Problem to work on | Repeat the data below exactly, dropping any pictures it holds.

--- Raw data ---

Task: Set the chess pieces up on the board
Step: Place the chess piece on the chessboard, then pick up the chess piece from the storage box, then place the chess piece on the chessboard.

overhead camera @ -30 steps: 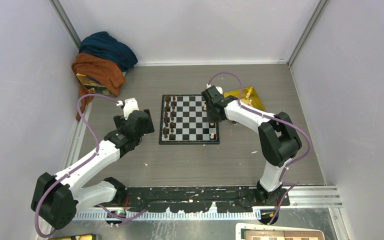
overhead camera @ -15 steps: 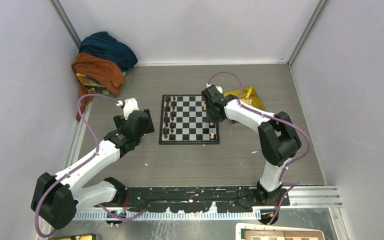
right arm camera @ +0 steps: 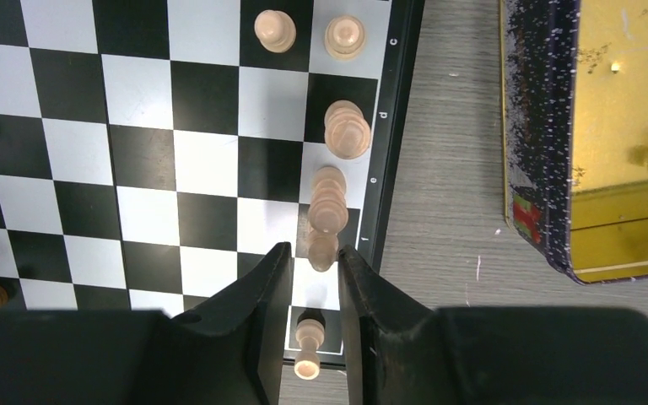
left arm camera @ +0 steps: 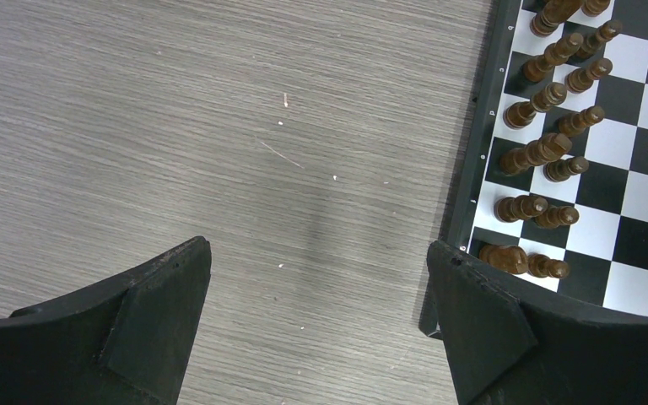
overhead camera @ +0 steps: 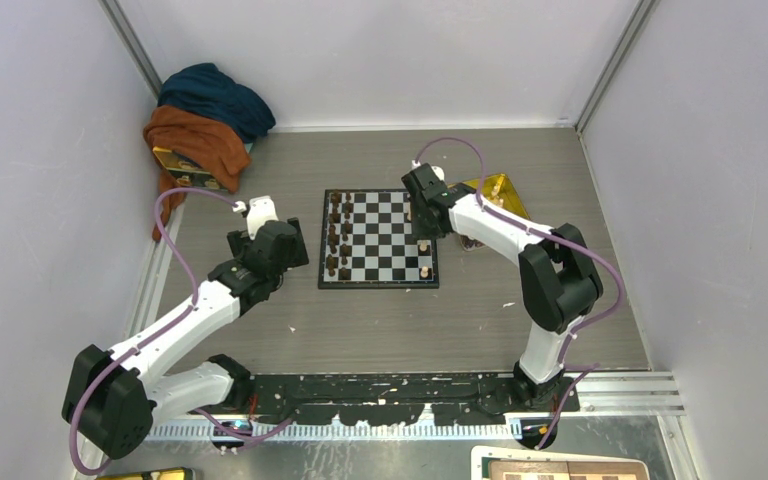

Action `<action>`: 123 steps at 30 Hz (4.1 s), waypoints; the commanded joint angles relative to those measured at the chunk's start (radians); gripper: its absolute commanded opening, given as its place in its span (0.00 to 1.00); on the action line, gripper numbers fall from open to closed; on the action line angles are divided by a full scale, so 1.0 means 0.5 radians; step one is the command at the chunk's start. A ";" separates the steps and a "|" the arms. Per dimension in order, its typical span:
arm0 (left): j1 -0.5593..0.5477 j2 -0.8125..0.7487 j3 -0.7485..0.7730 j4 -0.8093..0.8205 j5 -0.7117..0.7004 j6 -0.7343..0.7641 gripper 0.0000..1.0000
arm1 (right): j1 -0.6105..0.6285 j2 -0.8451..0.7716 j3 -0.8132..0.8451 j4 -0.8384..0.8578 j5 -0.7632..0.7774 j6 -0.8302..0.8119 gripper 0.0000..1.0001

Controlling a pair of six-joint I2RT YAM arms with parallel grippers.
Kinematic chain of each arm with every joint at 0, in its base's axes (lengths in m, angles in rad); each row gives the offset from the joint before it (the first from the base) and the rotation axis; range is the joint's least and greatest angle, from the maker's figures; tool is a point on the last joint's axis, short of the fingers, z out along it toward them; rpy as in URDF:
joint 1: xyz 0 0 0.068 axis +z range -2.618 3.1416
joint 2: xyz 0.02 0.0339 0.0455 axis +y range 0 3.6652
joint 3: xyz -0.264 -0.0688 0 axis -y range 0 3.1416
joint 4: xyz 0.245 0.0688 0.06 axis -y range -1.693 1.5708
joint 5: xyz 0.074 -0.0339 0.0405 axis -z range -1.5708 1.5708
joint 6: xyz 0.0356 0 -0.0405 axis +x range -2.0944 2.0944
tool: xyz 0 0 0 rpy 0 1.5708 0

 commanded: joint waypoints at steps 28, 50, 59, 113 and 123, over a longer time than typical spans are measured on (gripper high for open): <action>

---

Completed task |
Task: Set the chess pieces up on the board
Step: Place the chess piece on the chessboard, then pick up the chess piece from the storage box, then place the chess piece on the chessboard.

overhead camera @ -30 steps: 
overhead camera @ -15 steps: 
right arm camera @ +0 steps: 
left arm camera @ +0 steps: 
overhead camera @ +0 steps: 

Action `<action>`: 123 steps at 30 Hz (4.1 s), waypoints; the commanded joint angles relative to those measured at the chunk's start (radians); gripper: its absolute commanded opening, given as its place in its span (0.00 to 1.00); on the action line, gripper numbers fall from open to closed; on the action line angles are divided by a full scale, so 1.0 means 0.5 radians; step one is the command at the chunk's start. A ";" separates the steps and a "|" the arms. Per dimension in order, its typical span:
arm0 (left): j1 -0.5593..0.5477 j2 -0.8125..0.7487 j3 -0.7485..0.7730 j4 -0.8093..0.8205 j5 -0.7117..0.7004 j6 -0.7343..0.7641 gripper 0.0000..1.0000
arm1 (right): j1 -0.6105..0.6285 j2 -0.8451..0.7716 j3 -0.8132..0.8451 j4 -0.8384..0.8578 j5 -0.7632..0.7774 j6 -0.8302..0.8119 gripper 0.0000..1.0001

Controlling a pair of six-joint I2RT YAM arms with parallel grippers.
Kinematic chain of each arm with every joint at 0, in its base's axes (lengths in m, angles in rad); each row gives the offset from the joint before it (the first from the base) and the rotation axis; range is the joint's least and greatest angle, from the maker's figures; tool is a point on the last joint's axis, short of the fingers, z out along it toward them; rpy as in URDF:
joint 1: xyz 0 0 0.068 axis +z range -2.618 3.1416
joint 2: xyz 0.02 0.0339 0.0455 axis +y range 0 3.6652
joint 3: xyz -0.264 -0.0688 0 axis -y range 0 3.1416
joint 4: xyz 0.245 0.0688 0.06 axis -y range -1.693 1.5708
joint 5: xyz 0.074 -0.0339 0.0405 axis -z range -1.5708 1.5708
joint 6: xyz 0.0356 0 -0.0405 axis +x range -2.0944 2.0944
tool: xyz 0 0 0 rpy 0 1.5708 0

 commanded: joint waypoints at steps 28, 50, 59, 113 and 123, over a longer time than typical spans are measured on (gripper high for open): <action>

Output for this exercise is now complete.